Speeding up a die roll simulation

Question

I am simulating a infinite sequence of die rolls to calculate the average "hitting time" for a sequence. In this particular case I am looking for the first occurrence of a "11" or a "12". For example in "34241213113..." the first occurrence of "12 is at time 6 and that of "11" is at time 10. Here is my python code.

import numpy as np

NN=1000000
t11=np.zeros(NN)
t12=np.zeros(NN)

for i in range(NN):
    prev=np.random.randint(1,7)
    flag11=True
    flag12=True
    ctr=2
    while flag11 or flag12:
        curr=np.random.randint(1,7)
        if flag11 and prev==1 and curr==1:
            t11[i]=ctr
            flag11=False
        if flag12 and prev==1 and curr==2:
            t12[i]=ctr
            flag12=False
        ctr=ctr+1;
        prev=curr
print('Mean t11:  %f' %(np.mean(t11)))
print('\nMean t12: %f' %(np.mean(t12)))

As soon as both the sequences have been observed, we start a new sample. It takes about a million sample paths before the expected values converge to the theoretical ones (42 for "11" and 36 for "12"). And the code takes about a minute to run. I am new to python, and have been using it for just about a month.

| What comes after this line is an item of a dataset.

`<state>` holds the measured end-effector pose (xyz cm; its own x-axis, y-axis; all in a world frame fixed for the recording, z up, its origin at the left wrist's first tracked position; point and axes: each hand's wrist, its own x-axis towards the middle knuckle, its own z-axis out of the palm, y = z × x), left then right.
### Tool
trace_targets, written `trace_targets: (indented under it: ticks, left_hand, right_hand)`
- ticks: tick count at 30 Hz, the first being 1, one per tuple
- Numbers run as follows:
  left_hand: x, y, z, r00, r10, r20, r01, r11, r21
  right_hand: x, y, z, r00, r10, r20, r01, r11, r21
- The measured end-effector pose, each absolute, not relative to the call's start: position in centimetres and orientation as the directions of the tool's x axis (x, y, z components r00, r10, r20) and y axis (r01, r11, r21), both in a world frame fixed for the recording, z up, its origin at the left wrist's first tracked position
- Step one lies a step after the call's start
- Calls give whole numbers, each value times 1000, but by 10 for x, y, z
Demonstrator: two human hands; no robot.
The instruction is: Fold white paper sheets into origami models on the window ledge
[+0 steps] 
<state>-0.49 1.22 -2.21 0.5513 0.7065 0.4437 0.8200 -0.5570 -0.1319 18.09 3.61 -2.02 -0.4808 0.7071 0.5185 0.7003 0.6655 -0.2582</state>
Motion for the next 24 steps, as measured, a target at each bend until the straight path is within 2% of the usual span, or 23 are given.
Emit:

I was wondering if there was a way to speed up the code, maybe a different algorithm, or maybe optimizing the routines? Would it have notably different performance on a compiled language vs. an interpreted language? I am

ShadowRanger · Answer 1 · 2017-02-03T06:36:28.600

You can speed this up a lot by doing more work per call to numpy (blocks of random instead of single values), and simplifying your pattern search using Python built-in bytes scanning:

import numpy as np

NN=1000000
t11=np.zeros(NN)
t12=np.zeros(NN)

for i in range(NN):
    block = b'\xff'  # Prepop w/garbage byte so first byte never part of cnt
    flag11 = flag12 = True
    ctr = 1  # One lower to account for non-generated first byte

    while flag11 or flag12:
        # Generate 100 numbers at once, much faster than one at a time,
        # store as bytes for reduced memory and cheap searches
        # Keep last byte of previous block so a 1 at end matches 1/2 at beginning of next
        block = block[-1:] + bytes(np.random.randint(1, 7, 100, np.uint8))

        # Containment test scans faster in C than Python level one-at-a-time check
        if flag11 and b'\x01\x01' in block:
            t11[i] = ctr + block.index(b'\x01\x01')
            flag11 = False
        if flag12 and b'\x01\x02' in block:
            t12[i] = ctr + block.index(b'\x01\x02')
            flag12 = False
        ctr += 100
print('Mean t11:  %f' %(np.mean(t11)))
print('\nMean t12: %f' %(np.mean(t12)))

On my (admittedly underpowered machine) your original code took ~96 seconds to run; my optimized version took ~6.6 seconds, or about 7% of the original runtime. Even given that (on average) over half the random generated is not needed, it's still faster to do so when it avoids more Python level work to loop and try again.

Rewriting a bit further, you can avoid the double-scan of block by changing:

        if flag11 and b'\x01\x01' in block:
            t11[i] = ctr + block.index(b'\x01\x01')
            flag11 = False

to the somewhat more verbose, but more efficient:

    if flag11:
        try:
            t11[i] = ctr + block.index(b'\x01\x01')
        except ValueError:
            pass
        else:
            flag11 = False

(and make an equivalent change to flag12 testing)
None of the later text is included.